Como se adivinhasse que a filha e Nico lhe iriam perguntar qual o assunto da missiva, antecipou-se-lhes e disse que era uma citação do ministro do Interior para comparecer amanhã, às dez, no edifício da sede do governo do general Pinochet.
Patricia Bettini não pôde evitar um sobressalto. O pai tinha estado duas vezes na cadeia e, uma vez, gorilas não identificados tinham-no raptado e agredido até o deixarem inconsciente.
O homem pediu à mulher, Magdalena, para se juntar a eles à mesa do chá e depois de mexer demoradamente a colher na chávena, confessou que hesitava entre apresentar-se no dia seguinte ao encontro com o ditador ou fazer agora mesmo uma mala com alguma roupa e esconder-se durante uns dias em casas de amigos.

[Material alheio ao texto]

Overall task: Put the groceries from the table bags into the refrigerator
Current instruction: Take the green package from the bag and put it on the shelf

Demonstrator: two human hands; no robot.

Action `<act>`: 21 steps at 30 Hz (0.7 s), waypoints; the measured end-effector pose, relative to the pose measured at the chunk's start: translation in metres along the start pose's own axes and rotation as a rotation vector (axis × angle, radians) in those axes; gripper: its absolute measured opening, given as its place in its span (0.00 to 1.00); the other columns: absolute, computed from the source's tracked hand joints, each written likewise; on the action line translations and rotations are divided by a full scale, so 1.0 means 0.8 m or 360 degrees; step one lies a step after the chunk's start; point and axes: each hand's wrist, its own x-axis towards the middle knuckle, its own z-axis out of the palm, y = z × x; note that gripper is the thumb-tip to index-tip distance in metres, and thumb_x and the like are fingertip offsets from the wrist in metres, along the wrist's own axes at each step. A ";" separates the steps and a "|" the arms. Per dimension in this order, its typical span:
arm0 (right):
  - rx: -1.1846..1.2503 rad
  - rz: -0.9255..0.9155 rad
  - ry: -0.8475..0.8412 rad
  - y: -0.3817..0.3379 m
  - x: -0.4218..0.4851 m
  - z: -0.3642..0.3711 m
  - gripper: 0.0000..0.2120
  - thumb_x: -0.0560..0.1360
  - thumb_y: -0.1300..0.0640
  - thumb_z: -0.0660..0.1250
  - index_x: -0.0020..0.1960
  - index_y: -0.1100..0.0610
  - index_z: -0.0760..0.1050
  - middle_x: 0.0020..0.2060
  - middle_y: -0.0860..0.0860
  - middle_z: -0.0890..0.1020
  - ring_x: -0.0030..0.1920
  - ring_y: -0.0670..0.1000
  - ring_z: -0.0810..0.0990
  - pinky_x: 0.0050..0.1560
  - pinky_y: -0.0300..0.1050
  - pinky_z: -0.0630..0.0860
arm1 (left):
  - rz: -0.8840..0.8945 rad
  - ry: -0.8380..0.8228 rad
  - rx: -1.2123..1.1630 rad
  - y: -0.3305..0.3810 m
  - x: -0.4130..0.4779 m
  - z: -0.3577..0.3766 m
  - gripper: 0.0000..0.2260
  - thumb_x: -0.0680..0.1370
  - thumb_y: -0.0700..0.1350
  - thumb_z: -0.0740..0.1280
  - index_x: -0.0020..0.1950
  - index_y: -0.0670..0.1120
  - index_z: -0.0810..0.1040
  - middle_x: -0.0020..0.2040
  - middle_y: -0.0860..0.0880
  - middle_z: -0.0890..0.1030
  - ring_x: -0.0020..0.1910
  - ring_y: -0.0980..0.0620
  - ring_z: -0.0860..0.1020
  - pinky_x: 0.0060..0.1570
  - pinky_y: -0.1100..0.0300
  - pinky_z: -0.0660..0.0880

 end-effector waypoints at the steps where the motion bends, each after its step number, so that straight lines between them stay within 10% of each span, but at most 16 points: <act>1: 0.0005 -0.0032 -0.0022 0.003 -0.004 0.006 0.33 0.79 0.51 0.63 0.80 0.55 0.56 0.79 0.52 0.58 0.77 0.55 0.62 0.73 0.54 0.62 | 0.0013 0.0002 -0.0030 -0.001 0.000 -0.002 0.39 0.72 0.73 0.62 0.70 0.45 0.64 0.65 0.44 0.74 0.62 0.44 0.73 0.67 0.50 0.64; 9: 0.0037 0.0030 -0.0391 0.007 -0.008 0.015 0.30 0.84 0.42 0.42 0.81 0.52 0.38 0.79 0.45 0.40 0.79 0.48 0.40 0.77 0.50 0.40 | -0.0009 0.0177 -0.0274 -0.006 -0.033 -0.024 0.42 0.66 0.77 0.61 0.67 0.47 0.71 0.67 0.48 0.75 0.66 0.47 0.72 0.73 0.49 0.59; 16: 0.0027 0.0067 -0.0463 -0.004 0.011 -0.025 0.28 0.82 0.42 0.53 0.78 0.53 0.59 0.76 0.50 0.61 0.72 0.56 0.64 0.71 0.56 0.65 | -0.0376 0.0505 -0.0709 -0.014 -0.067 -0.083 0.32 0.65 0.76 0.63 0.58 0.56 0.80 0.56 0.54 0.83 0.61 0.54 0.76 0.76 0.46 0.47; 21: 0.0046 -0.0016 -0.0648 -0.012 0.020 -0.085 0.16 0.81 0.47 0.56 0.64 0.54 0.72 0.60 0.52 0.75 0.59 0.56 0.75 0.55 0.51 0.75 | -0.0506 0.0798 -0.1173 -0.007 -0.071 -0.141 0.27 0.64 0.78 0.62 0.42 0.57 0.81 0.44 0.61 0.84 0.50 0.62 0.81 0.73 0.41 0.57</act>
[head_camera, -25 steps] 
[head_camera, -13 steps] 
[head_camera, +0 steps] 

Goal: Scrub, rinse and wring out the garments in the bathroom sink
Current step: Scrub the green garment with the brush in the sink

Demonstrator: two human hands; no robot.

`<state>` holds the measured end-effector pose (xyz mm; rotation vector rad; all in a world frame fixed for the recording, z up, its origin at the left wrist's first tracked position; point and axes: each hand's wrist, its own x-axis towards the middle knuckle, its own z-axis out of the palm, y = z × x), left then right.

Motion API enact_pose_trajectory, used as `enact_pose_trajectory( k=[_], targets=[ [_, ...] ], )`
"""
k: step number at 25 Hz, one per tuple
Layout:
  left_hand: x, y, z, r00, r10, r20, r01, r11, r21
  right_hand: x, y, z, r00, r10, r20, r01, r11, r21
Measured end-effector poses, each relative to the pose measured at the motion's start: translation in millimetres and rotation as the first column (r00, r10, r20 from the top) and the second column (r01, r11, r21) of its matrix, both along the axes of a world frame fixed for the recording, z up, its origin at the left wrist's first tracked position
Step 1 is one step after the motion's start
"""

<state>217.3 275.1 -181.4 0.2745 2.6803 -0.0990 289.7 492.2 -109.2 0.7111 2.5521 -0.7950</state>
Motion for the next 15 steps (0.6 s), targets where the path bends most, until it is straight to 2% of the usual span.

Patricia recomendou-lhe que se escondesse.
A mulher recomendou-lhe que comparecesse ao encontro. Era melhor enfrentar as coisas do que passar a vida escondido.
Nico Santos pôs um bocado de goiaba na torrada e espalhou-a com a faca pela superfície. Era tal o silêncio que esse ínfimo movimento sobre o pão pareceu estridente.»
2 comentários:
Vou seguindo.
Segue :)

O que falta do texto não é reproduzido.